━━━━━ Data

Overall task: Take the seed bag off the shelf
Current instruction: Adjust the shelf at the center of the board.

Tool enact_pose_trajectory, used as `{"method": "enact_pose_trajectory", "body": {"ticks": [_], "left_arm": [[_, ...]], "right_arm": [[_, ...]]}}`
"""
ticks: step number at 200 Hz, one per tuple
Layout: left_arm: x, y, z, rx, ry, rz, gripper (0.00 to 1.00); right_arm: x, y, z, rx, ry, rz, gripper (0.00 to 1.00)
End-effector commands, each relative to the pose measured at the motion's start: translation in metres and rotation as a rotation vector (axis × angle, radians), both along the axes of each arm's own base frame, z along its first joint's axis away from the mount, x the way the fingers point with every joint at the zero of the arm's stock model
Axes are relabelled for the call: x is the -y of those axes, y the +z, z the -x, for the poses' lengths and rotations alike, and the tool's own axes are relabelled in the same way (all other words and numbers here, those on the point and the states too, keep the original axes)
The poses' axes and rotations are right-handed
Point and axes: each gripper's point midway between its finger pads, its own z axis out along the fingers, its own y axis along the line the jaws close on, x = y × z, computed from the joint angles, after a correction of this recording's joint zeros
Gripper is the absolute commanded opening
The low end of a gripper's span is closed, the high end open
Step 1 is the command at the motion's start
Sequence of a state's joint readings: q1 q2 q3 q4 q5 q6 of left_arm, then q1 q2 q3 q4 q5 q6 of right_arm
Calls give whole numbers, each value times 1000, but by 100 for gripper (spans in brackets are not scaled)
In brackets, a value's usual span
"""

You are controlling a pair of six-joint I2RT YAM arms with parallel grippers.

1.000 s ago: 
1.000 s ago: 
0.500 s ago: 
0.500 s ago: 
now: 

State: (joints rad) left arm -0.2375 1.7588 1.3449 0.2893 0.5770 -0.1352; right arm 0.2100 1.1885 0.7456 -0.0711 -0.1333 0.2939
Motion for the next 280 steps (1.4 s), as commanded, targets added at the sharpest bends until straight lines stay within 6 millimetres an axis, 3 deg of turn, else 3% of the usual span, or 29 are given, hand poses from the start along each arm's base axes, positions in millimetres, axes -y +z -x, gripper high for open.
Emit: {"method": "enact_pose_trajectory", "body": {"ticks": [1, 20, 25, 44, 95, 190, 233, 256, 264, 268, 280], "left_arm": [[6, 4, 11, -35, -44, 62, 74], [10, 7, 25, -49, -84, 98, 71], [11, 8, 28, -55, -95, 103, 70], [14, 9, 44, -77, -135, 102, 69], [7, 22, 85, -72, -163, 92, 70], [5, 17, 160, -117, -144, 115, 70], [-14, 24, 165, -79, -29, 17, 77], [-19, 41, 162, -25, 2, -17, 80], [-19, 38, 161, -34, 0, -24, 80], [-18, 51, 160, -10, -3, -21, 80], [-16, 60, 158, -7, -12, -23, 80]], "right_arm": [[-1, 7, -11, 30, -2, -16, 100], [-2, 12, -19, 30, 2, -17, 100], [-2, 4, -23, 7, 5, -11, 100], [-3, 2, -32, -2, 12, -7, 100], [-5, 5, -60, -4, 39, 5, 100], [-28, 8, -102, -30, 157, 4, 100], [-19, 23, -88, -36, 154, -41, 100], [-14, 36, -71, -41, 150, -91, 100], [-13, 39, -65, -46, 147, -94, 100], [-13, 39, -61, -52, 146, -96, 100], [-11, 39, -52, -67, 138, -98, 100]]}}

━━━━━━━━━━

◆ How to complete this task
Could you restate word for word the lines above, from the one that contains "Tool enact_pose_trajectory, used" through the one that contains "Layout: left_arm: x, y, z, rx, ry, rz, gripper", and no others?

◆ Output for this task
Tool enact_pose_trajectory, used as `{"method": "enact_pose_trajectory", "body": {"ticks": [_], "left_arm": [[_, ...]], "right_arm": [[_, ...]]}}`
"""
ticks: step number at 200 Hz, one per tuple
Layout: left_arm: x, y, z, rx, ry, rz, gripper (0.00 to 1.00); right_arm: x, y, z, rx, ry, rz, gripper (0.00 to 1.00)

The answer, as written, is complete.